• Task directions
Please write out exactly, without any picture, each line from the first in the listing through the line that includes "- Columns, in".

• Supplied information
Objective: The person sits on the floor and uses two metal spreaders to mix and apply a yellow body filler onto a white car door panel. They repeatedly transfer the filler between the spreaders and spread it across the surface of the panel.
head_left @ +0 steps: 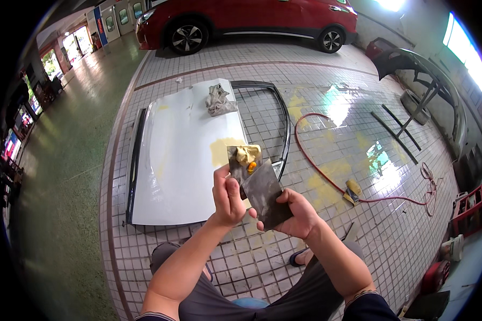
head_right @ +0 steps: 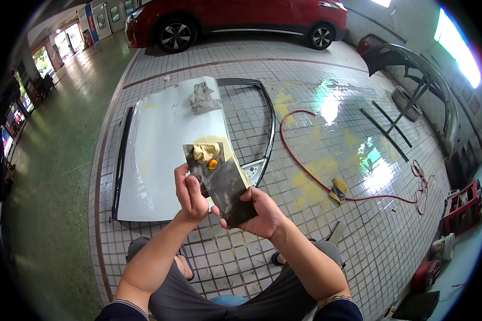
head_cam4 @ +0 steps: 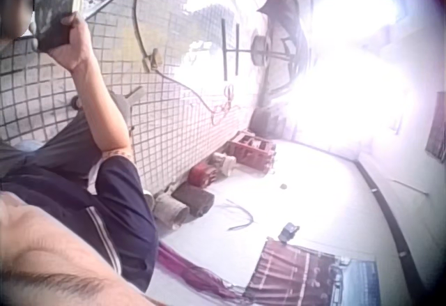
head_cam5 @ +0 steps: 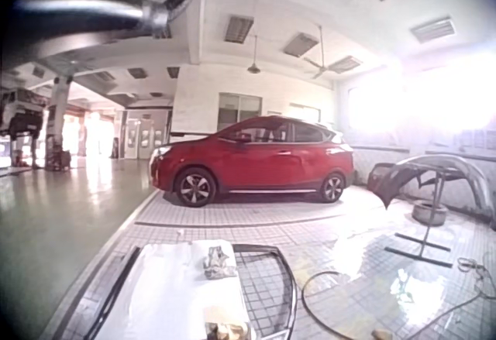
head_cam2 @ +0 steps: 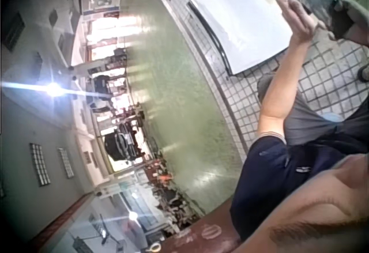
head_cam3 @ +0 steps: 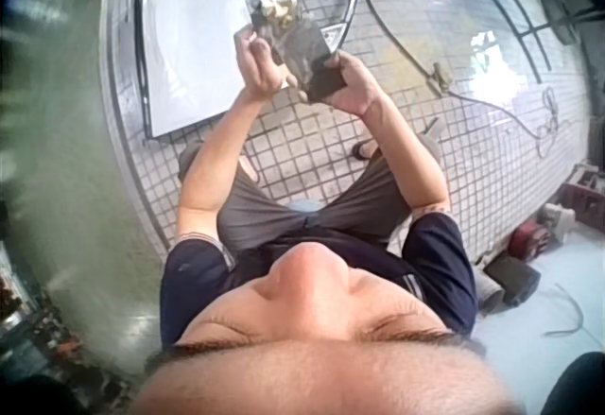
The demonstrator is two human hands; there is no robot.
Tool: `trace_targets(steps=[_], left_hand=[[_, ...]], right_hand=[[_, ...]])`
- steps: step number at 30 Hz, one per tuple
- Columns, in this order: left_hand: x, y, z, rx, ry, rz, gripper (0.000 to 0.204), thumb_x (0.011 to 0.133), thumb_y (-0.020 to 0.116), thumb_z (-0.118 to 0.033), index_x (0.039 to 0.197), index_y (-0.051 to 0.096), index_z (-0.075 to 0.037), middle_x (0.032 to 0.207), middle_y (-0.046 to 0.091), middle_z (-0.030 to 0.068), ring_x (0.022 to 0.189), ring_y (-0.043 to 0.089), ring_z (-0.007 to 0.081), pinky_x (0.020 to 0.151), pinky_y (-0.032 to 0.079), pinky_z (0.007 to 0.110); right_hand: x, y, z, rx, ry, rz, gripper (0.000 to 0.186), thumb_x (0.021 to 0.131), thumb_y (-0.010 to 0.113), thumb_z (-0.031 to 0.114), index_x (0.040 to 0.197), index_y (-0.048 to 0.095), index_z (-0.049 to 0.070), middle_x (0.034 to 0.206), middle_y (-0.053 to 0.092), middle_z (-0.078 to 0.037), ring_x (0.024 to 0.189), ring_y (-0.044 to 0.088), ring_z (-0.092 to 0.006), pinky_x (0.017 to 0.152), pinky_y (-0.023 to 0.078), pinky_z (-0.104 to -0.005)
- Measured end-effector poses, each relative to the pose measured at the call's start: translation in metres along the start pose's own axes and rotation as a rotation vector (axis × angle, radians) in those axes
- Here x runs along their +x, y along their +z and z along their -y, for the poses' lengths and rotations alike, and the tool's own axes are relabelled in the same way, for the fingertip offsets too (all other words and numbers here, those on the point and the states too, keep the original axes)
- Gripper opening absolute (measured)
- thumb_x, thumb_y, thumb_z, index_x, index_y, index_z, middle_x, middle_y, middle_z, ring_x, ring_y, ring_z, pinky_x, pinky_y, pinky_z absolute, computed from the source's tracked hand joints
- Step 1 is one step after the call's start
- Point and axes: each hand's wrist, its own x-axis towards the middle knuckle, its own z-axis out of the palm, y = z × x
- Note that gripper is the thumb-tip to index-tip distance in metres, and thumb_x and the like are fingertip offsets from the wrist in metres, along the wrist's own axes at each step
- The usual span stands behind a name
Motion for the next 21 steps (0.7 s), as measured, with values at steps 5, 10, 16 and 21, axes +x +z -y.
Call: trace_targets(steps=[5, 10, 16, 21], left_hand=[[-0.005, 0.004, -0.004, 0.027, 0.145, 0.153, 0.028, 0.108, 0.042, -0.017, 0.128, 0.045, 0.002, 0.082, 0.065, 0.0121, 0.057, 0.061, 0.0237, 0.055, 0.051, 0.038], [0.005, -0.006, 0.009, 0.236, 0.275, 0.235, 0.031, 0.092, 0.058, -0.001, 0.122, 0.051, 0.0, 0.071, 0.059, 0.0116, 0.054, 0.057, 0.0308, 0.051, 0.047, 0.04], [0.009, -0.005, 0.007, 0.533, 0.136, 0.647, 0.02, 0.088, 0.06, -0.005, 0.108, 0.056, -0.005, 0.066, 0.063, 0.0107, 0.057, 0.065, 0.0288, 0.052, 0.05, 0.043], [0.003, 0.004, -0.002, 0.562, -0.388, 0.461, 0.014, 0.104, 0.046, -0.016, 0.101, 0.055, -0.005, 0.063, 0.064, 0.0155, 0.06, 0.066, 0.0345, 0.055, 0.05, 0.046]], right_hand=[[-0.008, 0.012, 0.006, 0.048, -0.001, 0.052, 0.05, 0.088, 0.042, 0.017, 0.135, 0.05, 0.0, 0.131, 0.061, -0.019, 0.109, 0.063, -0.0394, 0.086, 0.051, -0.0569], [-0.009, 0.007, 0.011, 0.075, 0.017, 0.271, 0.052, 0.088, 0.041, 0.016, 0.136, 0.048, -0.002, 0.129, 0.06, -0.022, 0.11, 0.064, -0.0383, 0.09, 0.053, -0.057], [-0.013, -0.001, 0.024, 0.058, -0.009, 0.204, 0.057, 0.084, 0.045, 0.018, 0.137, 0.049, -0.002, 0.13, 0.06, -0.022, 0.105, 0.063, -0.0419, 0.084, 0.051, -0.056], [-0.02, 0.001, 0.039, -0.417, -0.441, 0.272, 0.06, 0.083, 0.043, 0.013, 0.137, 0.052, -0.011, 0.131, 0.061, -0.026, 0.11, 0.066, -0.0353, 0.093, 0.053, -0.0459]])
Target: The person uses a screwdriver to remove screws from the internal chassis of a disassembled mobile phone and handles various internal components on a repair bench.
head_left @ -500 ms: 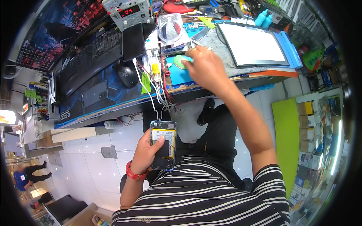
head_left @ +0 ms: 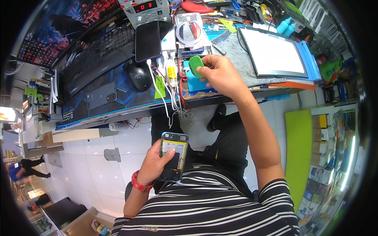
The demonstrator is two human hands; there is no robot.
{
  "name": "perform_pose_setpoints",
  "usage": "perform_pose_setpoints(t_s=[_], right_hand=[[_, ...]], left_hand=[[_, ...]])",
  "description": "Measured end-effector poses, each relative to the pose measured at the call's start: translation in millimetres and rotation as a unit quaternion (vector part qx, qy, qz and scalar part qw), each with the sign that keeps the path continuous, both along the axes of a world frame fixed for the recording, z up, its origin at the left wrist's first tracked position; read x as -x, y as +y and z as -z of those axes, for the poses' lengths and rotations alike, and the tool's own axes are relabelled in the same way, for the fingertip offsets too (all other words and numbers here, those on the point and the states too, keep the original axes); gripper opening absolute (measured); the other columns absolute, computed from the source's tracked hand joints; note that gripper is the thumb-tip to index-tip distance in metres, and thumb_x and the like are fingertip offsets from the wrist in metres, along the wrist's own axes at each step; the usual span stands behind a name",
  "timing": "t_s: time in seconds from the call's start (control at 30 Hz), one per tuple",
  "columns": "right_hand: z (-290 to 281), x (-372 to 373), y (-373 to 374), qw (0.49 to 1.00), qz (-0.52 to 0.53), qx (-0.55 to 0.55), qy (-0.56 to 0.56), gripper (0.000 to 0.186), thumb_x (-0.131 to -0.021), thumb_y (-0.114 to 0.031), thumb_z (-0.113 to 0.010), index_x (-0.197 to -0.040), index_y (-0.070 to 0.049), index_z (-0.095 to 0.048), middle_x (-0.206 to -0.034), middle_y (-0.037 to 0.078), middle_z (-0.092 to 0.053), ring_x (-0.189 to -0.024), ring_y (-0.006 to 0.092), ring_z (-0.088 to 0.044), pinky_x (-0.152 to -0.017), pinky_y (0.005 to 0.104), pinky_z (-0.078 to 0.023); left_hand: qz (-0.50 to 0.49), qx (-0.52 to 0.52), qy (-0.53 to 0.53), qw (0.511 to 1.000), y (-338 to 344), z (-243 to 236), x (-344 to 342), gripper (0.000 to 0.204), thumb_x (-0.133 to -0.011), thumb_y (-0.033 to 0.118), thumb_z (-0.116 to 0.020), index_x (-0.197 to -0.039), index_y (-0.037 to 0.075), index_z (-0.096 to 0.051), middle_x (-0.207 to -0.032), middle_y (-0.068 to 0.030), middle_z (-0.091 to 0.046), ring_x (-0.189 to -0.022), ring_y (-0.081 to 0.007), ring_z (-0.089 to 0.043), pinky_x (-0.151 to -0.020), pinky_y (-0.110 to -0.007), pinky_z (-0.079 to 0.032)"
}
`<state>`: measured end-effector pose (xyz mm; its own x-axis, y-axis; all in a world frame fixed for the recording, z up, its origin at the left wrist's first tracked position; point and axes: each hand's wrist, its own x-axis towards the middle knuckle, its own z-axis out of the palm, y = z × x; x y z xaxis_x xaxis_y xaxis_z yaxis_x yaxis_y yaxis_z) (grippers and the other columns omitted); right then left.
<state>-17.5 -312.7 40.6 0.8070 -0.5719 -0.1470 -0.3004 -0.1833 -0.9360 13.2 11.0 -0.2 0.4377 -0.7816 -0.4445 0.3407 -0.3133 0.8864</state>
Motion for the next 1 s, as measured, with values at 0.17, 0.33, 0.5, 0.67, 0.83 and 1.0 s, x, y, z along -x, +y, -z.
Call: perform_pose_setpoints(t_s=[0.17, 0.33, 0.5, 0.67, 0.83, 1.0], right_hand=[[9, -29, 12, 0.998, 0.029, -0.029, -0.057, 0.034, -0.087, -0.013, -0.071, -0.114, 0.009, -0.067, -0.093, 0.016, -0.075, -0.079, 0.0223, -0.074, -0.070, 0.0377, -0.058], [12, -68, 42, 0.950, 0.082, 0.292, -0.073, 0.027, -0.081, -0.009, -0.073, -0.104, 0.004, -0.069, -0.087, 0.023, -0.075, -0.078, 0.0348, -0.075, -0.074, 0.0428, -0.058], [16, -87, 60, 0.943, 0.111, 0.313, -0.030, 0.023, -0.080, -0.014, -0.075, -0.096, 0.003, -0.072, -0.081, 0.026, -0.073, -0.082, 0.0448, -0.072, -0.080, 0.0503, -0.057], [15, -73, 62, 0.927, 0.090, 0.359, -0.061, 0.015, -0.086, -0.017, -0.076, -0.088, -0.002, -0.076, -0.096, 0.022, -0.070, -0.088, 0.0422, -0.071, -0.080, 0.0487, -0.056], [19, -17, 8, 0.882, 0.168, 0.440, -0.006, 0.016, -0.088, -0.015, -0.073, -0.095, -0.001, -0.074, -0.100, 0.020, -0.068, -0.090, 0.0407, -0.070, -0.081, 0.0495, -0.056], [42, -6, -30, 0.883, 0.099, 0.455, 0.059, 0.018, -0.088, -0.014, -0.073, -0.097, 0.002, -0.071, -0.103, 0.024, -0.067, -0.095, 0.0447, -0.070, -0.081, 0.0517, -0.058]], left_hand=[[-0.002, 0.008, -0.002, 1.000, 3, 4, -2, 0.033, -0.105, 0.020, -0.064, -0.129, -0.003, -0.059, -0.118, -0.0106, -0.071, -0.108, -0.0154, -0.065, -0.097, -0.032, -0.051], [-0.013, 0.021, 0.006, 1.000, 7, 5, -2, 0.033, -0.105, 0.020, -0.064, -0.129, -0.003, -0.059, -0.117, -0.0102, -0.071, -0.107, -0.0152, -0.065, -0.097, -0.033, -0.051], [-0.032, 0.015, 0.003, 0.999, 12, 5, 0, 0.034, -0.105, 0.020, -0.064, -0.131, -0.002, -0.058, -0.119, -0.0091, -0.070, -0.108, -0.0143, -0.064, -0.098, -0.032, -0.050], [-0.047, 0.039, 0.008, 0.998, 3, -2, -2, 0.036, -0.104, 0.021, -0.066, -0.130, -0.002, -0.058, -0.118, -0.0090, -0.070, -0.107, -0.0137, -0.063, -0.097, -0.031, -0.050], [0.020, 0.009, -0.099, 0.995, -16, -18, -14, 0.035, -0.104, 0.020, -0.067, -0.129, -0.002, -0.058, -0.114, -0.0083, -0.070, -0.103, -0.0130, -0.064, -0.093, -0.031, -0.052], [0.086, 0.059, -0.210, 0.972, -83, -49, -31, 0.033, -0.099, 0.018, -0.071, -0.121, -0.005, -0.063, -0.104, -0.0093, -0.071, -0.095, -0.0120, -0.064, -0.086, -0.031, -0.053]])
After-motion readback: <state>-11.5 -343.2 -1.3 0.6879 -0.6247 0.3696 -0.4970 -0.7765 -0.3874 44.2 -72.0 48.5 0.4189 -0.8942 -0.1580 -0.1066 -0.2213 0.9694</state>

• Result of this task
Objective: The person sits on the floor and uses two metal spreaders to mix and apply a yellow body filler onto a white car door panel. They repeatedly transfer the filler between the spreaders and spread it across the surface of the panel.
head_left @ +0 steps: 
head_right @ +0 steps: 
head_cam4 @ +0 steps: 
head_cam5 @ +0 steps: 
head_cam2 @ +0 steps: 
head_cam3 @ +0 steps: 
The demonstrator is two human hands; there is no robot.
Tool: `trace_targets(steps=[_], left_hand=[[_, ...]], right_hand=[[_, ...]])`
- steps: step number at 30 Hz, one per tuple
- Columns, in this order: left_hand: x, y, z, rx, ry, rz, gripper (0.000 to 0.204), thumb_x (0.011 to 0.133), thumb_y (-0.020 to 0.116), thumb_z (-0.118 to 0.033), index_x (0.039 to 0.197), index_y (-0.051 to 0.096), index_z (-0.075 to 0.037), middle_x (0.032 to 0.207), middle_y (-0.046 to 0.091), middle_z (-0.030 to 0.068), ring_x (0.022 to 0.189), ring_y (-0.043 to 0.089), ring_z (-0.007 to 0.081), pinky_x (0.020 to 0.151), pinky_y (-0.032 to 0.079), pinky_z (0.007 to 0.110); right_hand: x, y, z, rx, ry, rz, gripper (0.000 to 0.186), thumb_x (0.021 to 0.131), thumb_y (-0.010 to 0.113), thumb_z (-0.031 to 0.114), index_x (0.040 to 0.197), index_y (-0.048 to 0.095), index_z (-0.049 to 0.070), middle_x (0.034 to 0.206), middle_y (-0.053 to 0.092), middle_z (-0.078 to 0.037), ring_x (0.024 to 0.189), ring_y (-0.044 to 0.088), ring_z (-0.092 to 0.006), pinky_x (0.017 to 0.152), pinky_y (-0.023 to 0.078), pinky_z (-0.104 to -0.005)

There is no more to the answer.